Scene from "The Swan" (2023)

Then there’s Ralph Fiennes, appearing as Roald Dahl himself, tucked away in a replica of the author’s famous writing hut. Ralph Fiennes, who we all know from The Grand Budapest Hotel or as the man who shouldn't have a nose in Harry Potter, brings a crusty, objective distance to the proceedings. He isn't there to comfort you; he’s there to report the facts of the cruelty.

The younger Peter is played by Asa Jennings, who has the unenviable task of being the silent center of this storm. He doesn't say much, but his face—wide-eyed and resilient—carries the emotional stakes. When he’s forced to wear the wings of a dead swan, it’s one of the most haunting images I’ve seen in contemporary cinema, precisely because it looks so absurd and "staged."

Why This Matters Right Now

We’re currently living through a strange "Dahl-ification" of streaming, with Netflix snapping up the rights to the author's estate and various directors trying to scrub the complicated man's legacy into something palatable. Wes Anderson, however, leans into the darkness. The Swan doesn't feel like a sanitized corporate product; it feels like a genuine attempt to capture the jagged edges of Dahl’s prose.

In an era of franchise fatigue, where every movie feels like a trailer for the next movie, The Swan is a closed loop. It’s a complete thought. It also speaks to our current cultural obsession with "processing trauma," but it does so without the usual therapist-approved platitudes. It’s a movie about a kid who gets put through a meat grinder and decides to fly anyway.

The trivia nuts will appreciate the cameo by Truman Hanks, who seems to be carving out a niche as a reliable ensemble player in his own right.

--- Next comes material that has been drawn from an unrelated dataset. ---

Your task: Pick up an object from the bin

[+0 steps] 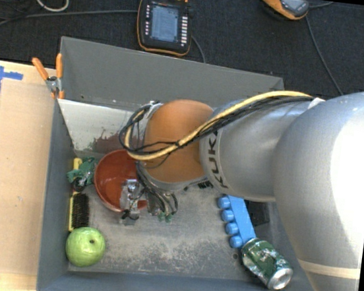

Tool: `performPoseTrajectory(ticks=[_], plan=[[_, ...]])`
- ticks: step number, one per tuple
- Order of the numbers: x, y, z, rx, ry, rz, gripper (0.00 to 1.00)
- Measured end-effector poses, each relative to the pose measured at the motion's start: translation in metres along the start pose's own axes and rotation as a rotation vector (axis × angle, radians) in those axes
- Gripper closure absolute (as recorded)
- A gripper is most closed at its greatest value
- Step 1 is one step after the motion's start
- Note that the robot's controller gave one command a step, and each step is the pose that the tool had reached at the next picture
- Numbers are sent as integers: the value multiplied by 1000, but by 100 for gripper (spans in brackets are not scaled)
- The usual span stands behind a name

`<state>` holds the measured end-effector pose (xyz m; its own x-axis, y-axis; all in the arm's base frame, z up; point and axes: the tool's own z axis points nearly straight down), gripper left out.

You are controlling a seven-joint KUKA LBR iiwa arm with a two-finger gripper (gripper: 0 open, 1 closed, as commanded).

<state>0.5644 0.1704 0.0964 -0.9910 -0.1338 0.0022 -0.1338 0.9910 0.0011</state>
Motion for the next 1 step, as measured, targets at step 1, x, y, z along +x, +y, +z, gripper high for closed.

And for the design nerds, the cinematography by Roman Coppola—a long-time collaborator who worked on Moonrise Kingdom—is a masterwork of lighting. He makes a flat piece of plywood look like a sprawling English meadow just by shifting a shadow.

Scene from "The Swan" (2023)
8.5 /10

Must Watch

This isn't a "fun" watch in the traditional sense, but it is a deeply satisfying one. It’s a testament to what can happen when a director with a very specific, almost obsessive vision is given the freedom to play with a short-form medium. It’s mean, it’s beautiful, and it lingers in your brain long after the 17 minutes are up. If you have a gap between meetings or you're waiting for your laundry to dry, give Peter Watson your attention—he’s earned it.